Machine Learning and Big Data in materials science: How big is Big?
Institutskolloquium
- Date: Jan 9, 2026
- Time: 10:30 AM - 12:00 PM (Local Time Germany)
- Speaker: Prof. Claudia Draxl
- Location: IPP
- Room: Günter-Grieger Lecture Hall (Greifswald) and Zoom
- Host: Dmitry Moseev
- Contact: dmitry.moseev@ipp.mpg.de
- Region: Mecklenburg-Vorpommern
- Topic: Discussion and debate formats, lectures
The term "big data" governs not only social media and online stores but also most modern research fields. It obviously also applies to materials science, revolutionizing many of its aspects. But what does "big" mean in the context of typical materials-science machine-learning problems? This question involves not only data volume, but also data quality and veracity as much as infrastructure issues.
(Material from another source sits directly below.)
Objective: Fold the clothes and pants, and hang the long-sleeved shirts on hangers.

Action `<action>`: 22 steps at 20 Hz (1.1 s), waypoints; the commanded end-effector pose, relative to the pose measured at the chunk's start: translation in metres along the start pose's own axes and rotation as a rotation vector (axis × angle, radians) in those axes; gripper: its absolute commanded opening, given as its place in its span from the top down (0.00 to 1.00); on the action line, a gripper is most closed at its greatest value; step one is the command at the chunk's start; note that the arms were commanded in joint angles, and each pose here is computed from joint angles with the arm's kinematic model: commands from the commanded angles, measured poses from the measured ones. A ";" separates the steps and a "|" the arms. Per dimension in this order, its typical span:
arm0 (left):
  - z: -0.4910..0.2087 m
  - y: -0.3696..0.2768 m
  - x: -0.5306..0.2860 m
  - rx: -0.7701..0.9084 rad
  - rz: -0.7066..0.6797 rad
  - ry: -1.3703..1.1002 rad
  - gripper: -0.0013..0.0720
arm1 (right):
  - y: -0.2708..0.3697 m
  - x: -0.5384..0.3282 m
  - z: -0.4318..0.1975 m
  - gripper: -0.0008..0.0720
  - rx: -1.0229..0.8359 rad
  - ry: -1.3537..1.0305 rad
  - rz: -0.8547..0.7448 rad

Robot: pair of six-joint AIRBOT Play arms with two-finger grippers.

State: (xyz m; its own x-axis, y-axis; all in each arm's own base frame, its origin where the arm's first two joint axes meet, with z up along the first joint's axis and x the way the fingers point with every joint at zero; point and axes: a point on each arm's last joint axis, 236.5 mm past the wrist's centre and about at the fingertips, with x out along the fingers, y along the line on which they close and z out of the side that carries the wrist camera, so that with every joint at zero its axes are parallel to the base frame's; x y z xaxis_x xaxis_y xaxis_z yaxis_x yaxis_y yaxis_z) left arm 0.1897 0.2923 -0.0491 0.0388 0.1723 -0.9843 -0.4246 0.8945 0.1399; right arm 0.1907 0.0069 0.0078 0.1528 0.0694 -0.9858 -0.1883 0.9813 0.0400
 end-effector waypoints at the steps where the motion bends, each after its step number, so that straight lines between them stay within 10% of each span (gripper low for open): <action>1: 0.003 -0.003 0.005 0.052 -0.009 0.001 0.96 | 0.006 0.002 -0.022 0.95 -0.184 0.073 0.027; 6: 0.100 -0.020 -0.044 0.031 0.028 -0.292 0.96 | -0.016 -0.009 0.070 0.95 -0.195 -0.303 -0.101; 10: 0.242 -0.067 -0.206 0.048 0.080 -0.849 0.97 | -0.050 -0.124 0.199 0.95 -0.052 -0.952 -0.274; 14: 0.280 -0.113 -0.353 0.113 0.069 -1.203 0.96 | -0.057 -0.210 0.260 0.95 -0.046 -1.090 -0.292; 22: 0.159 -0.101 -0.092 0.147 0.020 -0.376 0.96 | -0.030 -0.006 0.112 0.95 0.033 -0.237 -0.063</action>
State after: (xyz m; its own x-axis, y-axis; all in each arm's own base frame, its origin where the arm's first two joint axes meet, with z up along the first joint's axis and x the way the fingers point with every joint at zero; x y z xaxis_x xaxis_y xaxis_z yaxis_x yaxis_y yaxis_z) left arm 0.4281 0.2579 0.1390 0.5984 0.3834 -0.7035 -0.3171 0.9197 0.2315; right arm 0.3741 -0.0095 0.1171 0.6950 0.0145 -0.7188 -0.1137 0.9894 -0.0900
We ask, how models generalize to similar datasets or how high-quality datasets can be gathered from heterogeneous sources. Likewise, we explore how the feature set and complexity of a model can affect expressivity. And what requirements does this all impose on data infrastructures for creating and hosting large datasets and training models? Through selected examples, I will demonstrate that big data presents unique challenges in many aspects that may often be overlooked but would deserve more attention. I will also discuss how a scalable data infrastructure can make our research data AI ready, and thus contribute to solving the problem.